## Problem description
Give the number of lines below that hold "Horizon", and only that.

________________

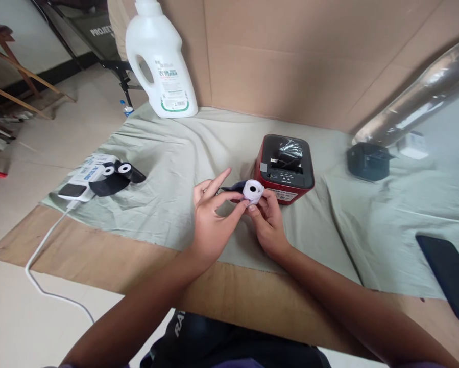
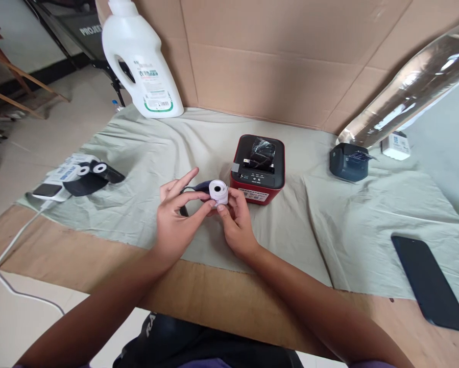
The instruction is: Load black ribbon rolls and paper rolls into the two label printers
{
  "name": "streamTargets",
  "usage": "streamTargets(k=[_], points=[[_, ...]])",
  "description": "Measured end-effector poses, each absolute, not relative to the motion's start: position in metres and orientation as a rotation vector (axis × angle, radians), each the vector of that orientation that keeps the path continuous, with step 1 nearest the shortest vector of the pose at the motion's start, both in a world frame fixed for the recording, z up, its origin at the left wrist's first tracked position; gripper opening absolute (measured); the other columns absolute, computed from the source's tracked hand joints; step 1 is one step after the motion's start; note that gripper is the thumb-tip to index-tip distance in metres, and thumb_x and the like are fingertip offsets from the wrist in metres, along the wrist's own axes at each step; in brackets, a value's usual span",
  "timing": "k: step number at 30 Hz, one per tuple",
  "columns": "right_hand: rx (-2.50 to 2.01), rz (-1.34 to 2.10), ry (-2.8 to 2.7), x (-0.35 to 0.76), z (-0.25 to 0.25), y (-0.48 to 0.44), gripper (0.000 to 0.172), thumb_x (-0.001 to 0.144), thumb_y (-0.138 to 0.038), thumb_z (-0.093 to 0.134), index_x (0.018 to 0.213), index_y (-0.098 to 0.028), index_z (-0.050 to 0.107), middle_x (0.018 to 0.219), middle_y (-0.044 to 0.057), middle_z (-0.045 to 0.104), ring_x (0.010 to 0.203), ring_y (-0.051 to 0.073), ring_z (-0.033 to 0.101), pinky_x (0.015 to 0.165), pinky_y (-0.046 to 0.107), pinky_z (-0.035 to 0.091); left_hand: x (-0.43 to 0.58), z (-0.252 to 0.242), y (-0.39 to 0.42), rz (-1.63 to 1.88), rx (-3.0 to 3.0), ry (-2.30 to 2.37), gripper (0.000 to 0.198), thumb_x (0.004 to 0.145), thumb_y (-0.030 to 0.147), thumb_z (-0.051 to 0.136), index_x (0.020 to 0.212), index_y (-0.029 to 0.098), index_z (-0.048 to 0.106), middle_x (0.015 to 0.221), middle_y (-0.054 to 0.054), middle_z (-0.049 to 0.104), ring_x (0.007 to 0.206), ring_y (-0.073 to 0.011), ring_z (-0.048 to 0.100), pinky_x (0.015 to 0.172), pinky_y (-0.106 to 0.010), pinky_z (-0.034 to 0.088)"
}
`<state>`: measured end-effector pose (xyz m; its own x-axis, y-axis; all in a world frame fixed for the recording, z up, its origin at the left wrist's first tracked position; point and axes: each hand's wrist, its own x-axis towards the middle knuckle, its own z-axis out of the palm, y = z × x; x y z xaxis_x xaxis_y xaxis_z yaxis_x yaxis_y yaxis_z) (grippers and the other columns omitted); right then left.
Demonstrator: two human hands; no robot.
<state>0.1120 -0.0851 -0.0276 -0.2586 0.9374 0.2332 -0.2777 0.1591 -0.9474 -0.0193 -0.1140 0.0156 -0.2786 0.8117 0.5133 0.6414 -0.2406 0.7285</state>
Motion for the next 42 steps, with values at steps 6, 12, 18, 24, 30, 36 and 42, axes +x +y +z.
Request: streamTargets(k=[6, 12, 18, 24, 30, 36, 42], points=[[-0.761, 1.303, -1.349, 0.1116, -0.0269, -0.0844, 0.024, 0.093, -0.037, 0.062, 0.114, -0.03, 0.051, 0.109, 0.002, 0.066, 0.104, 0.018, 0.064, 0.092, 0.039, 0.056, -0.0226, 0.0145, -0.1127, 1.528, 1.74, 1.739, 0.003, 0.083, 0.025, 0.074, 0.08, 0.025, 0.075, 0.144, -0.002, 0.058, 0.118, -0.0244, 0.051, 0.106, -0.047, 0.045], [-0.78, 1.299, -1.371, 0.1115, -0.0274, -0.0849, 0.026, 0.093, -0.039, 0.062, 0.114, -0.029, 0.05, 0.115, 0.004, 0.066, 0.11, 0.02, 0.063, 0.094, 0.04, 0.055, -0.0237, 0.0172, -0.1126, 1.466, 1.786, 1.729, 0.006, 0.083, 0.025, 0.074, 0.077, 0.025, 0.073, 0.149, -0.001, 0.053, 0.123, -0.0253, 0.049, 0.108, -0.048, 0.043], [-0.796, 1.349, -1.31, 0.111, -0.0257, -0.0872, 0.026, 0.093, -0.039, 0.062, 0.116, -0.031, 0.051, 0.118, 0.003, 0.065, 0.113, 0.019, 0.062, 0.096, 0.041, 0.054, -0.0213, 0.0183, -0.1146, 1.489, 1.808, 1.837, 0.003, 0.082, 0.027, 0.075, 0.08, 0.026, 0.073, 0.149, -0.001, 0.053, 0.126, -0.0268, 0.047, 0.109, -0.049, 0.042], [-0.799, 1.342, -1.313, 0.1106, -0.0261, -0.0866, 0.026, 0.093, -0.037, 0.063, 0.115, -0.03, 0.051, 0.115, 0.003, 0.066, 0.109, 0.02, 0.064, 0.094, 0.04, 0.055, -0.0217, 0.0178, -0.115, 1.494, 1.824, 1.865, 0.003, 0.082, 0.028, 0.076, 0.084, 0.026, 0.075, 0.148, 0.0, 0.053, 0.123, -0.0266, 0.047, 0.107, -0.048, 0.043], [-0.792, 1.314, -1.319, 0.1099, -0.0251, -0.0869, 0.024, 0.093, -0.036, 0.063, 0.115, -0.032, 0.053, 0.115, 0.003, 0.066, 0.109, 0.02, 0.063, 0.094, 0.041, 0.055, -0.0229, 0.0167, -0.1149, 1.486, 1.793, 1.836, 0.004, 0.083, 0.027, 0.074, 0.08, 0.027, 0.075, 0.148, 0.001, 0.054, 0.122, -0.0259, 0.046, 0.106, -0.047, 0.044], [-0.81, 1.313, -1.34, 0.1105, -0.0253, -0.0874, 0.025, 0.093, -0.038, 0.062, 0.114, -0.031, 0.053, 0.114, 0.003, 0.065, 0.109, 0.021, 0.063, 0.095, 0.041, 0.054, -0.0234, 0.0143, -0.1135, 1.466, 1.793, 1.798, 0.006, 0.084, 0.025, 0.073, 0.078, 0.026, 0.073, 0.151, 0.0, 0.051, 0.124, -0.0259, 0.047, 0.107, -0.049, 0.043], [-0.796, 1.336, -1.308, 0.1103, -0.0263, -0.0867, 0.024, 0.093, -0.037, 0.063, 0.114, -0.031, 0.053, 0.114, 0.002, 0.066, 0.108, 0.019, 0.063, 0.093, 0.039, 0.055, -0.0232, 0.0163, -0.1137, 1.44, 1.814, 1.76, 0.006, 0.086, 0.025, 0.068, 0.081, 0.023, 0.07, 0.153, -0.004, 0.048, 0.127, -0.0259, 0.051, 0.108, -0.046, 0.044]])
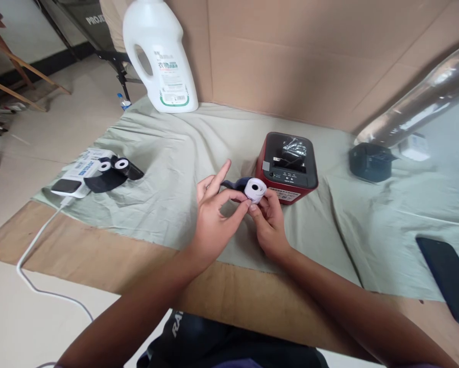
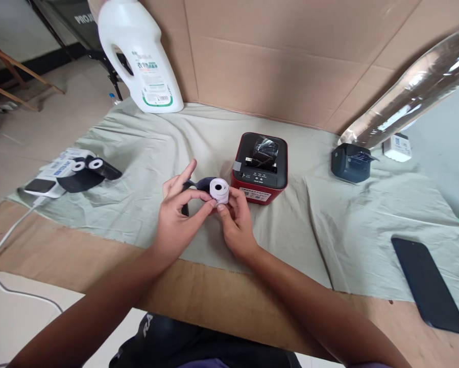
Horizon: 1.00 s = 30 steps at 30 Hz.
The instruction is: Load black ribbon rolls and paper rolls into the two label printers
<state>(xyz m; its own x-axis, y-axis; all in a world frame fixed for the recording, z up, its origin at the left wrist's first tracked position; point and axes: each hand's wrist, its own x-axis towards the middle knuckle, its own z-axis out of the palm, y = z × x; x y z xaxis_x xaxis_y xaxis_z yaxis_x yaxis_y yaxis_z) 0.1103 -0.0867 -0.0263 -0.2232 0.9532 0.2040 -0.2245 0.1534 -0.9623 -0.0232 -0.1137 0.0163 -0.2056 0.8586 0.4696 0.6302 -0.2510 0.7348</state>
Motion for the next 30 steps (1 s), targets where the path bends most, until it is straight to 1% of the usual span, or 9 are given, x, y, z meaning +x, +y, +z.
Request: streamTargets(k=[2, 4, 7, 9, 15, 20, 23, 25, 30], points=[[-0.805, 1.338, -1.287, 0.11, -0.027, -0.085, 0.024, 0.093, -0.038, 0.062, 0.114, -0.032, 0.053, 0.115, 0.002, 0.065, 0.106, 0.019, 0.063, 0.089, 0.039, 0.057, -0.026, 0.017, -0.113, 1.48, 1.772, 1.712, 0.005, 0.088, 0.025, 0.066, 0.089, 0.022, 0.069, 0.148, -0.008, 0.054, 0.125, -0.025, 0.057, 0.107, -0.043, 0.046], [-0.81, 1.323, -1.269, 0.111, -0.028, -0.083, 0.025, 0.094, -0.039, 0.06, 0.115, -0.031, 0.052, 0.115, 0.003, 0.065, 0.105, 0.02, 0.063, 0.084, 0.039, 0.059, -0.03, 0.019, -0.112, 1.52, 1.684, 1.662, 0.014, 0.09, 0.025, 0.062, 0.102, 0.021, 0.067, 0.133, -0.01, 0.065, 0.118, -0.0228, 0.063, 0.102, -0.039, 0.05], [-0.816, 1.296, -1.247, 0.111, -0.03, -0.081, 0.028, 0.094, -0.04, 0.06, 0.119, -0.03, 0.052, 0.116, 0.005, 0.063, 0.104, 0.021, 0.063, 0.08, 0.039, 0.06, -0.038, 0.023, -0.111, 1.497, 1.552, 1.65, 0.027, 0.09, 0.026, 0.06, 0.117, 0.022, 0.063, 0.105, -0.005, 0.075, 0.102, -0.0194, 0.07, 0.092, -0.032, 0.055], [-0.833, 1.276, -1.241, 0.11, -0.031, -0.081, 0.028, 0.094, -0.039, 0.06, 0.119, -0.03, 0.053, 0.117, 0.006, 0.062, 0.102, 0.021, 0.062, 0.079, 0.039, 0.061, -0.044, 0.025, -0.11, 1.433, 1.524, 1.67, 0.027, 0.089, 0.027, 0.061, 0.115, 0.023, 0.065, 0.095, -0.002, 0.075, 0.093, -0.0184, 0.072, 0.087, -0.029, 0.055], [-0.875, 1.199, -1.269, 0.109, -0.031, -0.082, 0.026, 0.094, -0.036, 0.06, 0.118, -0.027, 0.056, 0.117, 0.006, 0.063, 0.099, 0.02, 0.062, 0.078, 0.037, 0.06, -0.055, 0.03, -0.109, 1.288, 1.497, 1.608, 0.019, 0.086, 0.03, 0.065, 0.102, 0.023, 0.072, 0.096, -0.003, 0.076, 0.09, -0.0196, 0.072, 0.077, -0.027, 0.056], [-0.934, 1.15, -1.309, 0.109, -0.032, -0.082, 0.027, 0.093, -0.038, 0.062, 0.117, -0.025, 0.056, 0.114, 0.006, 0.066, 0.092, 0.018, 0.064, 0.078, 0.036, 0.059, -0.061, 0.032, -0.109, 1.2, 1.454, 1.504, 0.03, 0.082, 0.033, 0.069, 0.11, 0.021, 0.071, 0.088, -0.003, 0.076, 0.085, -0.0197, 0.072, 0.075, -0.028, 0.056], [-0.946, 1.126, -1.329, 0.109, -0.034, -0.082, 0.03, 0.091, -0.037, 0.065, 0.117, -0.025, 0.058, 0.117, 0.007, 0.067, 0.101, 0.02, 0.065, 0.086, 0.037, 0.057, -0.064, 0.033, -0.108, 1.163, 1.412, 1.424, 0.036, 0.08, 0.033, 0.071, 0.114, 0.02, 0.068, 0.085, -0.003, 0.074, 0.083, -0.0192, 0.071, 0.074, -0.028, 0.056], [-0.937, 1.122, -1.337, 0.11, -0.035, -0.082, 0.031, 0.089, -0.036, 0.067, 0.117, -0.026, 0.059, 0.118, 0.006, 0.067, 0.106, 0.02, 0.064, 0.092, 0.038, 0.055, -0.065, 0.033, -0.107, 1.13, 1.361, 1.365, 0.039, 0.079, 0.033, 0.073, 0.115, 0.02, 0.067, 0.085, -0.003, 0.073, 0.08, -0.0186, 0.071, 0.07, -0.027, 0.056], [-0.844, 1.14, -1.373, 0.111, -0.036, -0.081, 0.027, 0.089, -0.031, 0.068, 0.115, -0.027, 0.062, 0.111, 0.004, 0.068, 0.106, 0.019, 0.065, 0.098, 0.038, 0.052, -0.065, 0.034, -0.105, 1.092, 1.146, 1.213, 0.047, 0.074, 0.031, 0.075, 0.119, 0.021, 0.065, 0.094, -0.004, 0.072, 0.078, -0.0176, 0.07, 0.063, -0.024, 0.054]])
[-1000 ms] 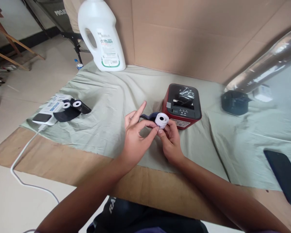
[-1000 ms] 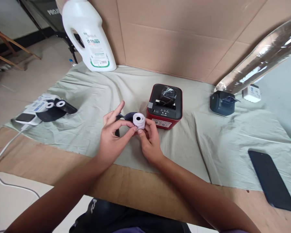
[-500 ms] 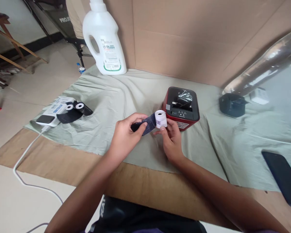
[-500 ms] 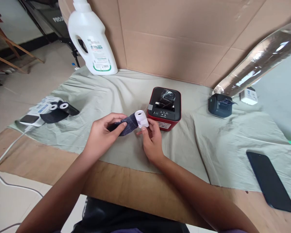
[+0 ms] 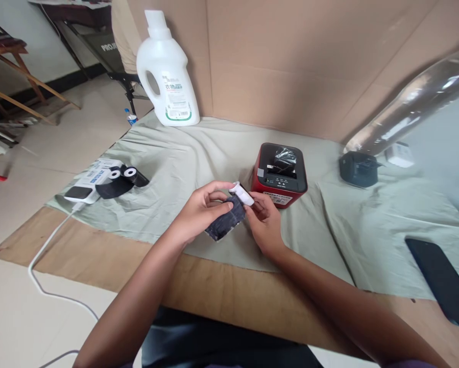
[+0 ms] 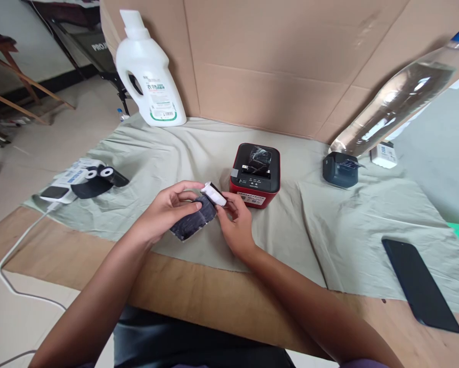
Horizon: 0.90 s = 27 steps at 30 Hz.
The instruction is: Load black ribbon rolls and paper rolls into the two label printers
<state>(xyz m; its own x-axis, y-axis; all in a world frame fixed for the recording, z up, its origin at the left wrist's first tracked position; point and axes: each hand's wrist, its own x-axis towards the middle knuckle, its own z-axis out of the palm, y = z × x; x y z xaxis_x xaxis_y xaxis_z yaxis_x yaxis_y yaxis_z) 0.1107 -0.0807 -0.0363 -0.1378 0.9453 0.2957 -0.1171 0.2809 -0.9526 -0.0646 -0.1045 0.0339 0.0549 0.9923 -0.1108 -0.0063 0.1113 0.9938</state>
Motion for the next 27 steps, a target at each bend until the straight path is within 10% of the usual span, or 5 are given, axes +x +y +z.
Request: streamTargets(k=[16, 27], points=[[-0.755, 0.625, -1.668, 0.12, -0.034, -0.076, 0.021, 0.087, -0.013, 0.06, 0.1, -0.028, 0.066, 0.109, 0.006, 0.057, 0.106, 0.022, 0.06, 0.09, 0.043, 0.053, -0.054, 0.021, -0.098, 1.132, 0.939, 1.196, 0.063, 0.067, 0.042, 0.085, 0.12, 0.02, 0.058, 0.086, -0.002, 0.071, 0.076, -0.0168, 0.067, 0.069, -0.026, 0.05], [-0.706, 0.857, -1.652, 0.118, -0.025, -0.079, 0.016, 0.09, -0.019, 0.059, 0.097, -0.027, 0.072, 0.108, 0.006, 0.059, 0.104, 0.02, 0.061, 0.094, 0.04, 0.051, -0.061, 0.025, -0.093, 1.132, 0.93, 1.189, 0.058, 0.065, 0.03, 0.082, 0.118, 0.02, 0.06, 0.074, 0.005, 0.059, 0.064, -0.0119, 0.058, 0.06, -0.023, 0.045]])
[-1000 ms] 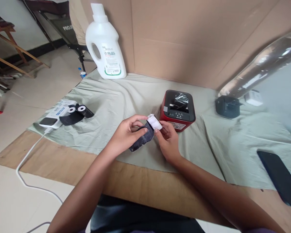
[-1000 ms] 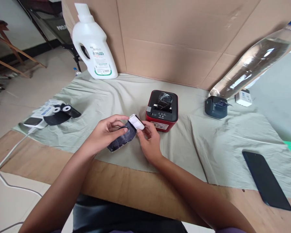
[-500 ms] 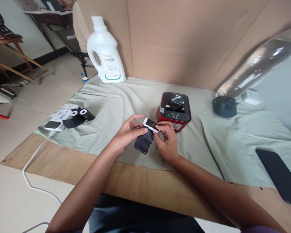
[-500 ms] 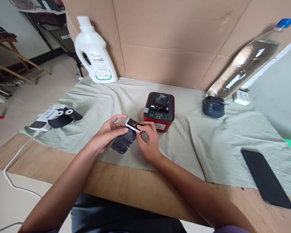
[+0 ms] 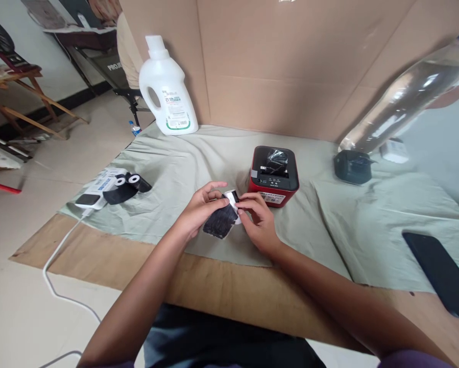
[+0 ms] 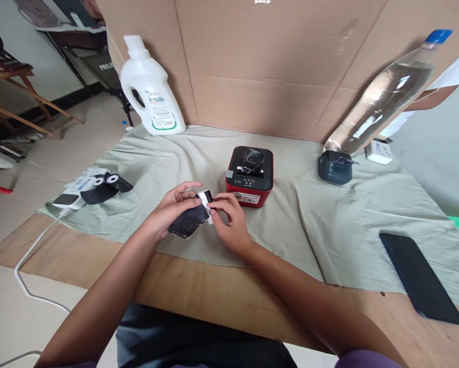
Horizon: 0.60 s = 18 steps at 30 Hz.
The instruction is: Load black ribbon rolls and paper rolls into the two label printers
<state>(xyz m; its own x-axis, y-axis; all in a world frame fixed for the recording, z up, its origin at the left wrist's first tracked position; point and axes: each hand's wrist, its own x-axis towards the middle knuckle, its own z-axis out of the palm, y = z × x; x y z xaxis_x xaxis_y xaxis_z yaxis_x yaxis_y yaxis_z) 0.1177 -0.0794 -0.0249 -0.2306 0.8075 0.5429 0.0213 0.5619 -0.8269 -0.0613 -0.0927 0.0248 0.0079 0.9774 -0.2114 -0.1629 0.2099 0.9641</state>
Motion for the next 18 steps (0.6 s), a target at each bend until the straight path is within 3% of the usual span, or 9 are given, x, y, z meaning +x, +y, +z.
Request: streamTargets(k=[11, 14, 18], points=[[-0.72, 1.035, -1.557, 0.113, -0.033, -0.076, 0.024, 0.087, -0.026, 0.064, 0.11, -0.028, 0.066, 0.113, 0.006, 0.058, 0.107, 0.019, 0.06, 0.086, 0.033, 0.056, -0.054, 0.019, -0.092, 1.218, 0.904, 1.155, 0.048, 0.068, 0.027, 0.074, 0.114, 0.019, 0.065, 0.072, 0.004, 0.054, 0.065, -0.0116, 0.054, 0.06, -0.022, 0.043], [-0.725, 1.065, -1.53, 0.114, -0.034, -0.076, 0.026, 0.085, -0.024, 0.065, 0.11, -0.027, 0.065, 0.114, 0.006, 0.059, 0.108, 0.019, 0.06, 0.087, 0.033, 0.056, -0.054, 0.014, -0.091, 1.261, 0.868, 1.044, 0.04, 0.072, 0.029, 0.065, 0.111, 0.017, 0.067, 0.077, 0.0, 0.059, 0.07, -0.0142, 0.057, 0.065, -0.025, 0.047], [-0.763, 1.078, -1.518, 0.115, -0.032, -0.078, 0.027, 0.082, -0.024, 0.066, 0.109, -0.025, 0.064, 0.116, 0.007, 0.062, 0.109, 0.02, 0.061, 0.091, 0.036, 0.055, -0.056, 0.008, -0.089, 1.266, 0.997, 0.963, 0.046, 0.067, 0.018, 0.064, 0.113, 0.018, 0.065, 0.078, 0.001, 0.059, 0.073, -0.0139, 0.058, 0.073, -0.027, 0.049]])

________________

## Result for this task
3